One Size Fits Too Much

The biggest mistake people make at a fro-yo bar? Assuming the size of the cup is the amount of yogurt you get! A four-ounce cup only holds four ounces if you fill it just to the top. With that big, beautiful, towering swirl on top, you’re likely getting twice as much—and that means twice as many calories. Follow these steps for the perfect amount of yogurt.

Step 1: Don’t fill up on samples. Or at least don't fool yourself into thinking those samples are calorie-free. Besides, let's be honest—you know which flavors you like!
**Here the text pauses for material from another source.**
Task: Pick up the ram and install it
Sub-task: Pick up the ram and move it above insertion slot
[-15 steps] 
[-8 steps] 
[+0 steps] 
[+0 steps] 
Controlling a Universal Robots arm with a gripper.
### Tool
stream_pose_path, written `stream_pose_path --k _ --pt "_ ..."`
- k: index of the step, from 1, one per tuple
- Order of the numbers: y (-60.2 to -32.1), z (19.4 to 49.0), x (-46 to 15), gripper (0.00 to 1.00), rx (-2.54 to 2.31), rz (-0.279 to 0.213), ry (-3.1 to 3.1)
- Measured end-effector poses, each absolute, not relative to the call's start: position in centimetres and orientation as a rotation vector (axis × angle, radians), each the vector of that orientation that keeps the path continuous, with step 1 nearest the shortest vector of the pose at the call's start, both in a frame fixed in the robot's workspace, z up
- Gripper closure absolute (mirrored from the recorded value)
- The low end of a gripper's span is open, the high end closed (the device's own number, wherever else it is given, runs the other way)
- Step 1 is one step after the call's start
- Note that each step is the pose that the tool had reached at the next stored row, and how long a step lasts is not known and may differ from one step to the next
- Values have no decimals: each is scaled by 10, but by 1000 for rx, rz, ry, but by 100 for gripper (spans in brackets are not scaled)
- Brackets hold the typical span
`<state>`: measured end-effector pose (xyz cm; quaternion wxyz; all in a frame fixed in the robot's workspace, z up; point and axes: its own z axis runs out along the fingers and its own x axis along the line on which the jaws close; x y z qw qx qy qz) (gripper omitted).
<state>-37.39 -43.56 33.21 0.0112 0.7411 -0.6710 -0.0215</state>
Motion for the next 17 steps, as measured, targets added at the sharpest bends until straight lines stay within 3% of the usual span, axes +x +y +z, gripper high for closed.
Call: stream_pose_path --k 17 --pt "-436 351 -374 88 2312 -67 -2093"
Step 2: Choose the smallest cup size available. Better yet, ask for a kid’s cup! Of course, if you plan on adding lots of fresh fruit, go ahead and choose a larger cup. Just keep your swirl size in check.
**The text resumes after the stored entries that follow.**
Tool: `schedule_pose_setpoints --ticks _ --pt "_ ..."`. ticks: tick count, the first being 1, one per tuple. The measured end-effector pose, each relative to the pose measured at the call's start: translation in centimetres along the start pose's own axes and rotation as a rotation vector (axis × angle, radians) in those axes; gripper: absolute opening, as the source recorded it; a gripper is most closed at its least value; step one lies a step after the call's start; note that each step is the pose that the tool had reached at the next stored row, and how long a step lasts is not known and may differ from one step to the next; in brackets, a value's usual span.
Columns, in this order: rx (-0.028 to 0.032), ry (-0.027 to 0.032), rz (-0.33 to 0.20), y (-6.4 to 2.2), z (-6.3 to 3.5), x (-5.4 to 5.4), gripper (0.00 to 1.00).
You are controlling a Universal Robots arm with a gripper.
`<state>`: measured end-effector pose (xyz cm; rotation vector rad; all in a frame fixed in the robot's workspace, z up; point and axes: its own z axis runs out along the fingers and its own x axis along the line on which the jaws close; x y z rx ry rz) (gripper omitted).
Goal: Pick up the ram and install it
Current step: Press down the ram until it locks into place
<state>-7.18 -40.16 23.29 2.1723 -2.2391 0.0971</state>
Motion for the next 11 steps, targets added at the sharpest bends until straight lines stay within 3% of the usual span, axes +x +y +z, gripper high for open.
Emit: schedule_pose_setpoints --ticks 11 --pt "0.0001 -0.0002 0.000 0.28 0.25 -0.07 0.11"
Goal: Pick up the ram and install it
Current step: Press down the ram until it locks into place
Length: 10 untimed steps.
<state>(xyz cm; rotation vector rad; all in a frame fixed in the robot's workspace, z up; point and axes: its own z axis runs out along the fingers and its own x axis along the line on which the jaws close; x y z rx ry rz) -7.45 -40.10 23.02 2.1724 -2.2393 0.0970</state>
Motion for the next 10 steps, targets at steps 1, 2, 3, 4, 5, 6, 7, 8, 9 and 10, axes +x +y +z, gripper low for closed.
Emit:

Step 3: Toss it on the scale (sans toppings) to see exactly how many ounces of yogurt you have. Start with a small portion; you can always add more. Then do the math based on the calories per ounce. (More on that in a minute.) Don't forget to leave room for toppings, both in your cup and in your calorie budget!

All Yogurts Are Not Created Equal 

You may have a strategy for getting the perfect amount of yogurt. But now, which flavor to choose? Don’t be fooled by sugar-free, fat-free, all-natural, and low-carb options. Those aren’t necessarily low in calories.

Always check the calorie counts, if available, either online or in the store. Frozen yogurt can have anywhere from five to 50 calories per ounce. (FYI: An ounce is not a lot!) If the nutritional info isn't clearly posted on the website or in the store, it can't hurt to ask for it.

Tip: Do your research before you get to the shop. For more tips on dining out, check out the helpful guide!

Toppings, a.k.a. “The Danger Zone”

There are likely plenty of candies, cereals, and chocolates ready to be spooned. (The options may remind you of the number at a full-blown buffet, where you can eat smart at, too.)

Toppings are tricky, but they’re not off-limits. When it comes to fro-yo, stick with fresh fruit for the most part. But watch out for fruit smothered in syrup—it’s full of sugar and doesn't even taste that good!

For chocolate lovers, a spoonful of dark chocolate or carob chips is perfectly fine. That gloppy hot fudge, on the other hand? Pass!

A few nuts are okay, just don’t overdo it! Those calories add up. As for sauces (caramel, marshmallow, etc)… do your best to avoid them. They’re not worth it if you ask me! Instead, if you want to add some fun to your yogurt, go for sprinkles; they're pretty and low in calories.